Waterboarding, which mimics the sensation of drowning, was first allowed during former the Bush administration for terror suspects captured after the September 11, 2001 attacks.

Former Vice President Dick Cheney and several senior officials in the Bush administration were strong proponents of waterboarding. Cheney has stated since leaving office that he does not consider waterboarding to be torture. Wrap a towel around his head and pour water all over the towel and then ask him while he is gasping for air if he feels as if he is being tortured.

The brutal practice was finally banned by the Bush administration in 2006. In January 2009, former US President Barack Obama issued a similar ban on the use of waterboarding and other forms of torture.

US President Donald Trump's current willingness to reinstate waterboarding and other forms of torture against terrorist suspects indicates that the new American leader is preparing to bring back one of the most infamous policies of former US President George W. Bush.

During an interview with ABC News on January 20, 2017 at the White House, Trump said he thinks hat torture “absolutely works.” You think? Of course, Trump also thinks that molesting women works since he always got away with it and even after  publically bragging about it. 

As to the effectiveness of waterboarding, one of the Islamic leaders who was behind the 9911 terrorist act was waterboarded 181 times and he didn`t tell his interrogators anything that was of any use to them.
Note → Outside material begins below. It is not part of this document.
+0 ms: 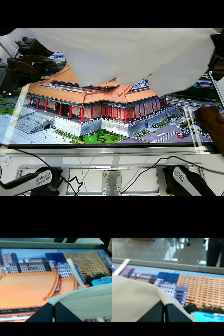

There are many issues at stake. Critics say the administration’s handling of detainees violates international law, produces poor intelligence, and puts U.S. detainees abroad at risk. Human-rights groups further allege that instances of prisoner abuse at Abu Ghraib prison in Baghdad, Baghram Air Force base outside Kabul, Afghanistan, and Guantanamo Bay was part of a larger pattern of behavior and harsh interrogation techniques approved at the highest levels. Critics allege that the abuses stemmed from the White House’s willingness to bend the accepted legal definition of what constituted torture. Further, these groups charged the U.S. government, from before September 11, 2001, of engaging in renditions: the transferring of prisoners to countries that engage in torture. Instead of leaving these detainees in legal limbo, human-rights groups have said they should be have been turned over to U.S. courts and afforded legal counsel.

If the United States slips down that slippery slope into the morass of torture where President Trump is leading them, citizens of democratic nations will strongly suspect that the Americans are returning to the Dark Ages.

Having tall buildings, rockets reaching far distances in space, having great universities and having a powerful military doesn’t necessarily mean a nation is great. What will make the United States great will be its love of peace, its sense of justice and recognition of the human rights afforded to everyone, even those who would harm them.